The positive feedback from community members has also been astounding. “When we announced last year, that was such a huge moment,” Brown said. “We had such an outpouring of support from so many different community partners, school systems, chambers, economic development, council members, and community members in general because everyone understands how this is going to change the trajectory of our community in a really great way.”

 

"We knew about Conexon from the company’s work in north Georgia with co-ops. What really sold us in the end was Conexon’s corporate employees being co-op based.”

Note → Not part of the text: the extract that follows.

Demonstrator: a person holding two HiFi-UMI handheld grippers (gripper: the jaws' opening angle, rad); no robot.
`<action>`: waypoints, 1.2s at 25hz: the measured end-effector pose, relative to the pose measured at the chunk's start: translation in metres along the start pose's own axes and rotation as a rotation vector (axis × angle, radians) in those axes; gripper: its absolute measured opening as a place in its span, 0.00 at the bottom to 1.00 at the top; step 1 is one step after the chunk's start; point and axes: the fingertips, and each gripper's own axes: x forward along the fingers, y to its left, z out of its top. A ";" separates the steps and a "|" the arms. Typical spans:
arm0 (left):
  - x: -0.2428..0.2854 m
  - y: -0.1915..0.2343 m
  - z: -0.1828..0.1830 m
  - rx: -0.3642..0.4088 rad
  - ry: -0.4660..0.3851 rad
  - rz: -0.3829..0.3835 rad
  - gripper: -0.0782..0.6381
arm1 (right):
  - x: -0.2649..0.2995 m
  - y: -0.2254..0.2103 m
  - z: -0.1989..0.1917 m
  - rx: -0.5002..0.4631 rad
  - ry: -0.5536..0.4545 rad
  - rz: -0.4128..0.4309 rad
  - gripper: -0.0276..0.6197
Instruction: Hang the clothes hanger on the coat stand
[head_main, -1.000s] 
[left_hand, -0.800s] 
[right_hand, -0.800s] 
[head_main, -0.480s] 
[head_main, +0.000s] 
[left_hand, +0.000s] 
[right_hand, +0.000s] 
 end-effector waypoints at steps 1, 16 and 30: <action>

Randy Crenshaw President and CEO, Middle Georgia EMC
Middle Georgia EMC white logo

Though the EMC’s project timeline has adjusted due to supply chain issues, its goal remains the same: to connect 50% of its members within the next six months. “There have been challenges, but there also have been great significant moments,” Brown said. “From a make-ready engineering and construction standpoint, the supply chain issues posed a potentially big issue for the advancement of the project. However, we have a great team working here collaboratively between our operation staff and Conexon employees to make sure we can leverage those connections to have the materials that we need.”

 

Middle Georgia EMC announcement presentation.

As the FTTH project progresses, Crenshaw is hopeful the project will take off exponentially once the first customers are connected in mid-2022. “Once we start hooking up the first customers, that train will pick up speed. Once that train is on the track, we’ll be speeding up significantly because we’ll have the system perfected. We’re going to be able to finish in a two-year timeframe,” Crenshaw said.

From the beginning, Middle Georgia EMC has been truly guided by its co-op members to become the answer the community needed when it came to broadband. For other co-ops who might be looking to be the answer to broadband in their communities as well, Brown had a strong message.

“For co-ops who are considering broadband-- explore feasibility and do your research, but I also encourage you to go back to the basics and remember who we are as cooperatives,” she said. “Remember what we’re founded in, look back and take a moment to think about what the cooperative identity means and has always meant, whether in 1940 or 2022. Our services may evolve based off the needs of our membership.”

Middle Georgia EMC projects to have its first first customers connected in Q2 2022 with a project timeline of 2 years.